----- Exercise data

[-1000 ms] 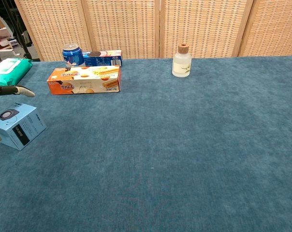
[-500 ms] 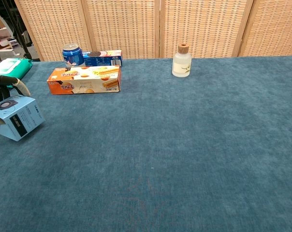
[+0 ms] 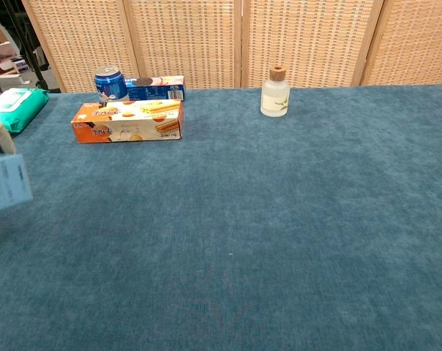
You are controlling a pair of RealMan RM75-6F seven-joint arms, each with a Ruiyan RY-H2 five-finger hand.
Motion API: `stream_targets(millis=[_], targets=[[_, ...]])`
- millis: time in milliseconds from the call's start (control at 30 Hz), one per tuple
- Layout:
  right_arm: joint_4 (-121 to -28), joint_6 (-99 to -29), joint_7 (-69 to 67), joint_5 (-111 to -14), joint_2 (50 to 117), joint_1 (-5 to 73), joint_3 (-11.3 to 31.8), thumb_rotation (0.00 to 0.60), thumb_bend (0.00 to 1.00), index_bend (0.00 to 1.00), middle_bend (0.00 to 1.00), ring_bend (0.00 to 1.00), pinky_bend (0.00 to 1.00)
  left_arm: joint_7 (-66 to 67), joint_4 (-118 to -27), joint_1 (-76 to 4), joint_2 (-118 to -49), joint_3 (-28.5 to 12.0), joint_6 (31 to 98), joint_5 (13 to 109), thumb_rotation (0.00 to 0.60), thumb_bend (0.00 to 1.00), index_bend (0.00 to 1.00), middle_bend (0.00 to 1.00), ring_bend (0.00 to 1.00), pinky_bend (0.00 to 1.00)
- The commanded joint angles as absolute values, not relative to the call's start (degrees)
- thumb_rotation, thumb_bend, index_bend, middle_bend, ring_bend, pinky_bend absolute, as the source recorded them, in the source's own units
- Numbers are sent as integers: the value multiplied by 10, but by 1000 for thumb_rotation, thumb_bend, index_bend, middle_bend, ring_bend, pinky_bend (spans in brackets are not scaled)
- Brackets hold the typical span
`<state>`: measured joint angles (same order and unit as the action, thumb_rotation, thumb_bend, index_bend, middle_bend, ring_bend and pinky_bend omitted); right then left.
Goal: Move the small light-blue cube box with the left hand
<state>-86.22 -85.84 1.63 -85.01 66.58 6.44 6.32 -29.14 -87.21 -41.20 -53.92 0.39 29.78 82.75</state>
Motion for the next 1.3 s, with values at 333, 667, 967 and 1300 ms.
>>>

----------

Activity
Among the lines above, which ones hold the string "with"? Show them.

Written solution
You are controlling a pair of RealMan RM75-6F seven-joint arms, each with a Ruiyan RY-H2 five-finger hand.
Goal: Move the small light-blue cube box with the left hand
Motion for the next 1.3 s, with values at 333, 667, 967 and 1300 ms.

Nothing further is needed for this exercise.